Naturalist, botanist and botanical collector

Elizabeth Atwater (née Emerson; August 8, 1812 – April 11, 1878) was an American botanist.

== Early life and education ==
Atwater was born Elizabeth Emerson in Norwich, Vermont, on August 8, 1812, and at the age of 14 years old she attended the distinguished women's school in Troy Seminary, New York, where she began studying plants. She married Samuel T. Atwater in 1839 and moved to Chicago in 1856.

== Career ==
During a visit to Yellowstone National Park in 1873, Atwater collected 2,000 specimens.
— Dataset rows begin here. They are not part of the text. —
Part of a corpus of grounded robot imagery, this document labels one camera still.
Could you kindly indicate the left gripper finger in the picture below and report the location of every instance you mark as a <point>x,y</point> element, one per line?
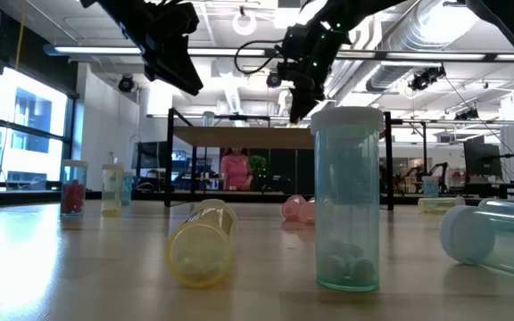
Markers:
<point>172,67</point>

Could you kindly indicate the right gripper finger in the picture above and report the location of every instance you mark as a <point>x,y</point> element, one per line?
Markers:
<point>304,100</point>

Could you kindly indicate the blue bottle with red pills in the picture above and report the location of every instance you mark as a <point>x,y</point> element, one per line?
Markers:
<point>74,196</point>

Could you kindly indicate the black background robot arm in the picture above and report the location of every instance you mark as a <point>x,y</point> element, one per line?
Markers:
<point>440,170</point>

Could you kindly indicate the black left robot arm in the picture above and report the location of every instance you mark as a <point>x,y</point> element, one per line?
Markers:
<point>118,13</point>

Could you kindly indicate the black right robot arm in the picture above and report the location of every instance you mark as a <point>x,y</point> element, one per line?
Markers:
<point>364,11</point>

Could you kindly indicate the black ceiling light track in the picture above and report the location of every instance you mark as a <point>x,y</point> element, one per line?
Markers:
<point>270,52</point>

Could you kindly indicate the green potted plant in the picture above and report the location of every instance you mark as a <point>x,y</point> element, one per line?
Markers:
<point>258,164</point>

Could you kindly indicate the black computer monitor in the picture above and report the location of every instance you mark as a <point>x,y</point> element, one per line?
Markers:
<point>482,158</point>
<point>150,156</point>

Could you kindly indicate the person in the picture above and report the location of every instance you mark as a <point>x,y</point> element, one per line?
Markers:
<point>236,171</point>

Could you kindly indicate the black ceiling camera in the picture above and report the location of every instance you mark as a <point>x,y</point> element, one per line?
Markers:
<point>274,79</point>
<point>126,84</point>

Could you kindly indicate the silver ventilation duct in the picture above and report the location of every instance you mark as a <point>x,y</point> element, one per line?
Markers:
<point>417,40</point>

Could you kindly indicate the black ceiling camera rig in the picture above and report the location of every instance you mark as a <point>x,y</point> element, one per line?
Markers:
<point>426,79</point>

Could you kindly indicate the window with black frame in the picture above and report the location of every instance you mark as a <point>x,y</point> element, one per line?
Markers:
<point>29,134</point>

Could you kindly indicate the black aluminium rig frame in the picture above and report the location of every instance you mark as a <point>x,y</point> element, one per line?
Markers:
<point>16,195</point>

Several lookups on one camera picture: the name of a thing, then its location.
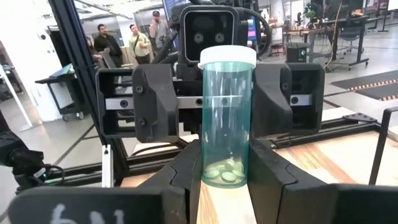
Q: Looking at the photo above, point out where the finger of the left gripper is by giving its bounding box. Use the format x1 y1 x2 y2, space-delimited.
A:
250 63 294 140
131 63 180 144

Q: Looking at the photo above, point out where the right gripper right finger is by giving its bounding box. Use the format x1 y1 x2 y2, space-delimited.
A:
247 140 398 224

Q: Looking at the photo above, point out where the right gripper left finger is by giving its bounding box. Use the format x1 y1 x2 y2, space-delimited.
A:
8 139 203 224

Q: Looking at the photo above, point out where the green bottle with round tablets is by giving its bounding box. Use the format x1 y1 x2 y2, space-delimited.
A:
197 45 257 189

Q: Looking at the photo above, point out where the black computer tower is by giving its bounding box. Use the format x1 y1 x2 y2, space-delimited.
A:
285 42 309 63

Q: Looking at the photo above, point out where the black wheeled cart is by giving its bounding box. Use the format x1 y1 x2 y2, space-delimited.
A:
34 63 91 123

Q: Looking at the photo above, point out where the person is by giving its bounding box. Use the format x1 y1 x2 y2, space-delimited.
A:
127 24 152 65
148 10 171 54
93 23 124 68

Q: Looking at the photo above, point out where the hazard striped floor mat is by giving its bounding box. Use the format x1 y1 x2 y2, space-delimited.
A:
330 70 398 91
354 82 398 102

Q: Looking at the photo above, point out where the small green office plant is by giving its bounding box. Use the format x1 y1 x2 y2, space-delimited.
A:
303 2 318 22

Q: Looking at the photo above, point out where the black office desk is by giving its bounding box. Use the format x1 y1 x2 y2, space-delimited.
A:
322 14 371 72

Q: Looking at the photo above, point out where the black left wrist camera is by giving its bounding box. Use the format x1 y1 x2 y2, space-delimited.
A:
178 4 241 65

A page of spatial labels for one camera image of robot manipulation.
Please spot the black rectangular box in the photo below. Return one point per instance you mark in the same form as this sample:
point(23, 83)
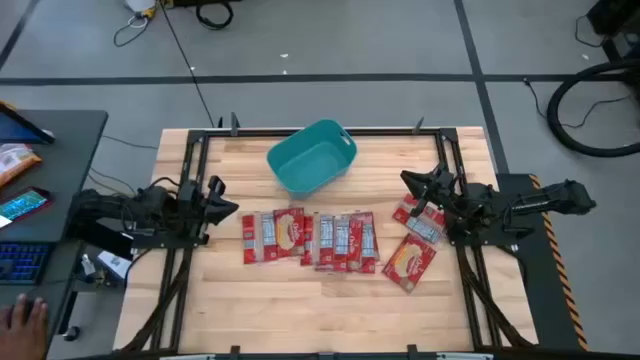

A new species of moss was later named after her, Bryum atwateriae, by Carl Müller.

Atwater became a notable botanist, corresponding with other famous botanists of this period, including Charles Mohr.

She was acquainted with Mary Todd Lincoln after the assassination of Abraham Lincoln in 1865, and received "a gorgeous, photographic album presented me on last New Years day by Mrs. Lincoln, wife of our martyrd President" (March 36, 1867).

Upon her death, she left 30 boxes of botanical specimens to the Chicago Academy of Sciences. A collection of her scrapbooks were rediscovered in 2005 in the basement room of the Chicago Academy of Sciences. However most of her specimens were lost in the Great Chicago Fire of 1871.